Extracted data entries

· · · · · · ·

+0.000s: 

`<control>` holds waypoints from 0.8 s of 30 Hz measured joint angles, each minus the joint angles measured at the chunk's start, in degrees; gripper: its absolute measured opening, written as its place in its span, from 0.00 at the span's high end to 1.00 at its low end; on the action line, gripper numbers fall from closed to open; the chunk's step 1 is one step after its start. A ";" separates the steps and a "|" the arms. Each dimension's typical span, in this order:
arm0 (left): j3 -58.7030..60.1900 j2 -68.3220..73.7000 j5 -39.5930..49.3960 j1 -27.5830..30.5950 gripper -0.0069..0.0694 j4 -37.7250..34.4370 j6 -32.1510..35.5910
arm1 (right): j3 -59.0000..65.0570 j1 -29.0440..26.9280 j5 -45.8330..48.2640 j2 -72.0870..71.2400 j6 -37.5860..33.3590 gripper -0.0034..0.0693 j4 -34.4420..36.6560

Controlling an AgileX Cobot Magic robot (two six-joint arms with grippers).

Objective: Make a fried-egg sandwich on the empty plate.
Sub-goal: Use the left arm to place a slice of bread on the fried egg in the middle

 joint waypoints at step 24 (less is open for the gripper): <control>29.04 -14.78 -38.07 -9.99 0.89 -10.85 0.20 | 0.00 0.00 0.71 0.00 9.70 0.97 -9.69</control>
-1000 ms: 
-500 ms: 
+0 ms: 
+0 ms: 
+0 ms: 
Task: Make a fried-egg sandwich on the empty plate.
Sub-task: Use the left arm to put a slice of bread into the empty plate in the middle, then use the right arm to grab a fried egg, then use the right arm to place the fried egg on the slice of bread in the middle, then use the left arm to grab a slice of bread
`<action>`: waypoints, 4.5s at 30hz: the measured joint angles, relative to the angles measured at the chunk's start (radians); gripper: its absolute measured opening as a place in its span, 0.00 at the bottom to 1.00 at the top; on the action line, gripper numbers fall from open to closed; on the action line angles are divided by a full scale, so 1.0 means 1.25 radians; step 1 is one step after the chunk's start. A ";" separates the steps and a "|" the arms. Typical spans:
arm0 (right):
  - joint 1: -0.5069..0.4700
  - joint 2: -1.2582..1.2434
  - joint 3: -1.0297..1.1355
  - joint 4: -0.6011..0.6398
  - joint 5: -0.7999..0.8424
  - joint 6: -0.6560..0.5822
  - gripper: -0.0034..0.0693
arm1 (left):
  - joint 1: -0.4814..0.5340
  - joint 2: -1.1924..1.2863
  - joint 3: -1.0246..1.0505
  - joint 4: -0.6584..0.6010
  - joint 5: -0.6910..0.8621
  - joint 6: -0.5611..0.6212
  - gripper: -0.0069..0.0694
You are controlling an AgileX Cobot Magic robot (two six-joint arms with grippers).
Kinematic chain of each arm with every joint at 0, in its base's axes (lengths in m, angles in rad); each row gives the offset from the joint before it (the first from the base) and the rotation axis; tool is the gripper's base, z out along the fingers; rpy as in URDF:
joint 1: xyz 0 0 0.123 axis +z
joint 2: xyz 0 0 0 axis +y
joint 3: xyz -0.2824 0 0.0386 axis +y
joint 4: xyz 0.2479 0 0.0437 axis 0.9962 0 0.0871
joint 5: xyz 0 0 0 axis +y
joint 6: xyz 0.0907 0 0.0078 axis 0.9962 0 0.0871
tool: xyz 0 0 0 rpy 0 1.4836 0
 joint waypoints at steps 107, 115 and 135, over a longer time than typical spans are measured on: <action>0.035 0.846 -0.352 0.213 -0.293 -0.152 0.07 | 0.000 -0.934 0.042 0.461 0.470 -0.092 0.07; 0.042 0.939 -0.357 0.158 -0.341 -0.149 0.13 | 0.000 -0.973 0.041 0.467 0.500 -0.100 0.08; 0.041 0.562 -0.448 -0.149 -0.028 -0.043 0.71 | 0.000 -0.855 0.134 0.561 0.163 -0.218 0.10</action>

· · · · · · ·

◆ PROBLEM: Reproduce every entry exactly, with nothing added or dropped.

◆ RESPONSE:
+0.000s: 

`<control>` holds waypoints from 0.8 s of 30 Hz measured joint angles, each minus the joint angles measured at the chunk's start, in degrees; gripper: its absolute measured opening, written as its place in its span, from 0.00 at the span's high end to 1.00 at its low end; on the action line, gripper numbers fall from closed to open; the chunk's step 1 is one step after its start. A ";" separates the steps and a "|" the arms. Each dimension's typical span, in this order:
arm0 (left): j3 -58.7030..60.1900 j2 -68.3220..73.7000 j5 -39.5930..49.3960 j1 -27.5830..30.5950 gripper -0.0069..0.0694 j4 -37.7250..34.4370 j6 -32.1510..35.5910
arm1 (right): j3 -59.0000..65.0570 j1 -29.0440..26.9280 j5 -45.8330..48.2640 j2 -72.0870..71.2400 j6 -37.5860..33.3590 gripper -0.0034..0.0693 j4 -34.4420..36.6560

Controlling an AgileX Cobot Magic robot (two six-joint arms with grippers).

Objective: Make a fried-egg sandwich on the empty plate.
Sub-goal: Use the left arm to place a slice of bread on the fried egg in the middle

 joint waypoints at step 24 (less is open for the gripper): <control>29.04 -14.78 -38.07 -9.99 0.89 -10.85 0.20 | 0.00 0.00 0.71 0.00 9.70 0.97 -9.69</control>
-1000 ms: 
-500 ms: 
+0 ms: 
+0 ms: 
+0 ms: 
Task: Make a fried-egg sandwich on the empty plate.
Sub-task: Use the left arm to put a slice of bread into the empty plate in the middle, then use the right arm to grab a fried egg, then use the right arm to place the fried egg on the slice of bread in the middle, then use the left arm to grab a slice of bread
`<action>`: waypoints, 4.5s at 30hz: the measured joint angles, relative to the angles measured at the chunk's start (radians); gripper: its absolute measured opening as a place in its span, 0.00 at the bottom to 1.00 at the top; on the action line, gripper numbers fall from open to closed; on the action line angles are divided by a full scale, so 1.0 means 1.25 radians; step 1 is one step after the chunk's start. A ";" separates the steps and a "|" the arms. Typical spans:
arm0 (right):
  - joint 1: -0.5069..0.4700
  - joint 2: -1.2582..1.2434
  - joint 3: -1.0297..1.1355
  - joint 4: -0.6011..0.6398
  - joint 5: -0.7999..0.8424
  - joint 6: -0.6560..0.5822
  - gripper: -0.0034..0.0693
arm1 (left):
  - joint 1: -0.4814..0.5340
  - joint 2: -1.1924..1.2863
  - joint 3: -1.0246..1.0505
  - joint 4: -0.6584..0.6010
  - joint 5: -0.6910..0.8621
  - joint 6: -0.5611..0.6212
  - gripper: -0.0069..0.0694
You are controlling an AgileX Cobot Magic robot (two six-joint arms with grippers).
Kinematic chain of each arm with every joint at 0, in its base's axes (lengths in m, angles in rad); each row gives the offset from the joint before it (the first from the base) and the rotation axis; tool is the gripper's base, z out along the fingers; rpy as in URDF:
joint 1: xyz 0 0 0.123 axis +z
joint 2: xyz 0 0 0 axis +y
joint 3: xyz -0.2824 0 0.0386 axis +y
joint 4: xyz 0.2479 0 0.0437 axis 0.9962 0 0.0871
joint 5: xyz 0 0 0 axis +y
joint 6: xyz 0.0907 0 0.0078 axis 0.9962 0 0.0871
tool: xyz 0 0 0 rpy 0 1.4836 0
 joint waypoints at steps 107, 115 and 135, over a longer time than typical spans are measured on: <action>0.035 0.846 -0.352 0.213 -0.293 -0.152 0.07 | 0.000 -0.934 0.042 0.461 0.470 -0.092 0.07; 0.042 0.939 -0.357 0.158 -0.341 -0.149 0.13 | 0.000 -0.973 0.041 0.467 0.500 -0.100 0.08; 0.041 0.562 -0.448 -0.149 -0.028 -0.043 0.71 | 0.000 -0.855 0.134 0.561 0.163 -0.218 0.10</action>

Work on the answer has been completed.